# Task prompt:
Using the records below, filter for lines that contain the string "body" and copy them out.

Dataset excerpts
********************
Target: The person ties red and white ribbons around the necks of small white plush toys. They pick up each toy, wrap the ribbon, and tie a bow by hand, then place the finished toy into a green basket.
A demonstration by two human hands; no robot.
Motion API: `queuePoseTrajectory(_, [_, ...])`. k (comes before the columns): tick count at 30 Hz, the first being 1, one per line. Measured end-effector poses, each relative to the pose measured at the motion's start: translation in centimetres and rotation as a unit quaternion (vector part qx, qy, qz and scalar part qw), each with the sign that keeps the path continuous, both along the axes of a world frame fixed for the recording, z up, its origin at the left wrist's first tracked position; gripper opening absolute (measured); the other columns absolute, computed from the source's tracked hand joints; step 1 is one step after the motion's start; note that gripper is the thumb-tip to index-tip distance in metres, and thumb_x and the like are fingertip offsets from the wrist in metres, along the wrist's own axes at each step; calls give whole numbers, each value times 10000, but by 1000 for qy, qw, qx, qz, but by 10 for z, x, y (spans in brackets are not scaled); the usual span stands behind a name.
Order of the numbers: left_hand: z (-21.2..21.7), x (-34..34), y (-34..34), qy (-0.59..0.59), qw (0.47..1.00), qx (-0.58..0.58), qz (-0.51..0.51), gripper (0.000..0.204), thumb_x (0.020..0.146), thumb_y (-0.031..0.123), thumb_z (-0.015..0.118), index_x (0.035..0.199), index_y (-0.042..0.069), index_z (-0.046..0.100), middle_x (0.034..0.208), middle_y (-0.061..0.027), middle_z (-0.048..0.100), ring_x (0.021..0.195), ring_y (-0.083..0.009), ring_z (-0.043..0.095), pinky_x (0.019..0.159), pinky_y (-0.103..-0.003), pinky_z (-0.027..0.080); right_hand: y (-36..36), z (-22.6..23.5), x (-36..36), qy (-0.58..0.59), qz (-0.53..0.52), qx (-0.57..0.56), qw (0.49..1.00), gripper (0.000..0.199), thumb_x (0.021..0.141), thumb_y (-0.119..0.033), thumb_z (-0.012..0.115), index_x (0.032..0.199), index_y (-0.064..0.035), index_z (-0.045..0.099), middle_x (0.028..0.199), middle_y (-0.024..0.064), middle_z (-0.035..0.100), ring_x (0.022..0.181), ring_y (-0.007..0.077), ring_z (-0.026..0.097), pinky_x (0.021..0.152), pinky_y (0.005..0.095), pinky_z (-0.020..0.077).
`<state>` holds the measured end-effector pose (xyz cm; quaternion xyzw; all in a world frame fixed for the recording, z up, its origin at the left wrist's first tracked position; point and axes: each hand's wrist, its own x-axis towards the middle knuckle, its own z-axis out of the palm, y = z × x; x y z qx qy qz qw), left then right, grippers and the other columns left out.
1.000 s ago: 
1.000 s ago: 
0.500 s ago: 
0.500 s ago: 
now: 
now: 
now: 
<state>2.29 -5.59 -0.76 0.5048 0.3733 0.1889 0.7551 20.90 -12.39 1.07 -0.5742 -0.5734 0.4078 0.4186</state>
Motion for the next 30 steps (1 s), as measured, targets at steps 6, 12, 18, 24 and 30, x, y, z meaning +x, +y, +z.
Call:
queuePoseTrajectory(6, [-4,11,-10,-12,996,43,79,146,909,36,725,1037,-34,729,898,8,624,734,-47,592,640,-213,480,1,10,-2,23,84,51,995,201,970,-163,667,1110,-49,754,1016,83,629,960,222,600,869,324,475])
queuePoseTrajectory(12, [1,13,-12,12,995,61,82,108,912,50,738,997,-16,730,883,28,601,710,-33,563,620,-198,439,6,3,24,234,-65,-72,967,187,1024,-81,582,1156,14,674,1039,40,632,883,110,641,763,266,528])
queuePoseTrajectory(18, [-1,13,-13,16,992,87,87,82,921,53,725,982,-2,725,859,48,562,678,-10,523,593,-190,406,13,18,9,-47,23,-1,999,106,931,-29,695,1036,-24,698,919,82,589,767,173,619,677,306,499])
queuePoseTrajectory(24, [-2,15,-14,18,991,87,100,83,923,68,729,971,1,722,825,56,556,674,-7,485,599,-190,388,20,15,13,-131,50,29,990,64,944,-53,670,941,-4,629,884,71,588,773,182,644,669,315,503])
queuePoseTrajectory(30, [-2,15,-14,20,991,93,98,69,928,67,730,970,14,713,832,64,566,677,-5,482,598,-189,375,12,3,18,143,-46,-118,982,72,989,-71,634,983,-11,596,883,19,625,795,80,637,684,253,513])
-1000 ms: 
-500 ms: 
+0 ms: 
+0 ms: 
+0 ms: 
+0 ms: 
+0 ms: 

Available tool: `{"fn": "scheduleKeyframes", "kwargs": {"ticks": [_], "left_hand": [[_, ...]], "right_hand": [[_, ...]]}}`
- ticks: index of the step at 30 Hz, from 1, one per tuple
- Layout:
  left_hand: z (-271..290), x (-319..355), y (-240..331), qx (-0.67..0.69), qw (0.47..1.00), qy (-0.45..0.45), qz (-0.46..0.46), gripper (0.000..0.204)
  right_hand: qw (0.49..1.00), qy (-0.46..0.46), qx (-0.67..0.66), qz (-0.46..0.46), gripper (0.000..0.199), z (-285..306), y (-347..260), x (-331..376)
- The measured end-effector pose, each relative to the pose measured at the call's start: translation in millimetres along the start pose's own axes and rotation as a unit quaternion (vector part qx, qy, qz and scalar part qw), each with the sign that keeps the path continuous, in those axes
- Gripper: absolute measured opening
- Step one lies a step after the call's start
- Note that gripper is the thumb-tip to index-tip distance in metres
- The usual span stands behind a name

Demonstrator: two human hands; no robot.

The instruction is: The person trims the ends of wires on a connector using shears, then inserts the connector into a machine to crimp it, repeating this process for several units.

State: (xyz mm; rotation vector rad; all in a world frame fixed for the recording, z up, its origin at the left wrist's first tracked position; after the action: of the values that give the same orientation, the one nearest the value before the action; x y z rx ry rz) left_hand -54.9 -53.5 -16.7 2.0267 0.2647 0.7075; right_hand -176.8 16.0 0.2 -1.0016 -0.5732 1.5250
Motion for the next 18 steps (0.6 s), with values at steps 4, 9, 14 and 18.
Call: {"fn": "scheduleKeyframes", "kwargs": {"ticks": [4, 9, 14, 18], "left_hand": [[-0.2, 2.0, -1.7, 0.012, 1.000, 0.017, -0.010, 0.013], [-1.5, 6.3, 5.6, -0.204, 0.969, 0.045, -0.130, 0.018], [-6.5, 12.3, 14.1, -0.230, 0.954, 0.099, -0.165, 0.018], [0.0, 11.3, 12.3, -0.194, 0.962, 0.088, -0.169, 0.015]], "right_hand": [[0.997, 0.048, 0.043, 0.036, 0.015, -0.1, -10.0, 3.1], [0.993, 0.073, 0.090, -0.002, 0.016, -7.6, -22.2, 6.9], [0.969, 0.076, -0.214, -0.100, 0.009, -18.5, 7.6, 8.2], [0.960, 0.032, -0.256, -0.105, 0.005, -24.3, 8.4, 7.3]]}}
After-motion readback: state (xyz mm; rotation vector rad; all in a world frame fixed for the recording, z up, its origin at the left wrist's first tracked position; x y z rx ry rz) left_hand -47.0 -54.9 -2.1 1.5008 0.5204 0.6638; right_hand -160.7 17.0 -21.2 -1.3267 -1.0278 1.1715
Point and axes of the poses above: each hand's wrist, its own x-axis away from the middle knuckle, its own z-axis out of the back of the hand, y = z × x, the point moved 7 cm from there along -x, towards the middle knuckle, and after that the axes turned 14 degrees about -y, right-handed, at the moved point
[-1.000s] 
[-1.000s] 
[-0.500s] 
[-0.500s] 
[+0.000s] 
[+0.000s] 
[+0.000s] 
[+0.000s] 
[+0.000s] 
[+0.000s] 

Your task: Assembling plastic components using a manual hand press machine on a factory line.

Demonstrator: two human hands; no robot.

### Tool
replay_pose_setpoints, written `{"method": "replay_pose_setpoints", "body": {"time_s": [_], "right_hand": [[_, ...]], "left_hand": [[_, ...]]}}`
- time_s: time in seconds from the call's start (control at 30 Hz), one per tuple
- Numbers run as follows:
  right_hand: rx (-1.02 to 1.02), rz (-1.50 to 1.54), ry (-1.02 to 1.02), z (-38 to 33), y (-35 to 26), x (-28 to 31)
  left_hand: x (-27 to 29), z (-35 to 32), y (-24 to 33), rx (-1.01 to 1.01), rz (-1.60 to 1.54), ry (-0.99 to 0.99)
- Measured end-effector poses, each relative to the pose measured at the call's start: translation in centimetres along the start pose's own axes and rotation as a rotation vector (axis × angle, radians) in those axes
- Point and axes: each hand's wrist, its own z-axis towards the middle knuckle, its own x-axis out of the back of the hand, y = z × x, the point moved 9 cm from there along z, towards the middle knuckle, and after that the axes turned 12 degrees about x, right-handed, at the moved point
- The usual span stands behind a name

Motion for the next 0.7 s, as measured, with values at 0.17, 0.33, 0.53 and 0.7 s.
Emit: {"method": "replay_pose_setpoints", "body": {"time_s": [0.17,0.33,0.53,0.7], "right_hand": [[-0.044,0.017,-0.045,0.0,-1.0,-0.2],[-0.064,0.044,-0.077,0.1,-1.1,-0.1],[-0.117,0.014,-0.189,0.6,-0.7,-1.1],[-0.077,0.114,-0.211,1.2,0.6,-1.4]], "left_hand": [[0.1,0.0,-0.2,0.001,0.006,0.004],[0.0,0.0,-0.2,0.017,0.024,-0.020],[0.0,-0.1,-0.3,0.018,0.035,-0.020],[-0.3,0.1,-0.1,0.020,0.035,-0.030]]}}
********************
# Task answer:
replay_pose_setpoints, written `{"method": "replay_pose_setpoints", "body": {"time_s": [_], "right_hand": [[_, ...]], "left_hand": [[_, ...]]}}`
Emit: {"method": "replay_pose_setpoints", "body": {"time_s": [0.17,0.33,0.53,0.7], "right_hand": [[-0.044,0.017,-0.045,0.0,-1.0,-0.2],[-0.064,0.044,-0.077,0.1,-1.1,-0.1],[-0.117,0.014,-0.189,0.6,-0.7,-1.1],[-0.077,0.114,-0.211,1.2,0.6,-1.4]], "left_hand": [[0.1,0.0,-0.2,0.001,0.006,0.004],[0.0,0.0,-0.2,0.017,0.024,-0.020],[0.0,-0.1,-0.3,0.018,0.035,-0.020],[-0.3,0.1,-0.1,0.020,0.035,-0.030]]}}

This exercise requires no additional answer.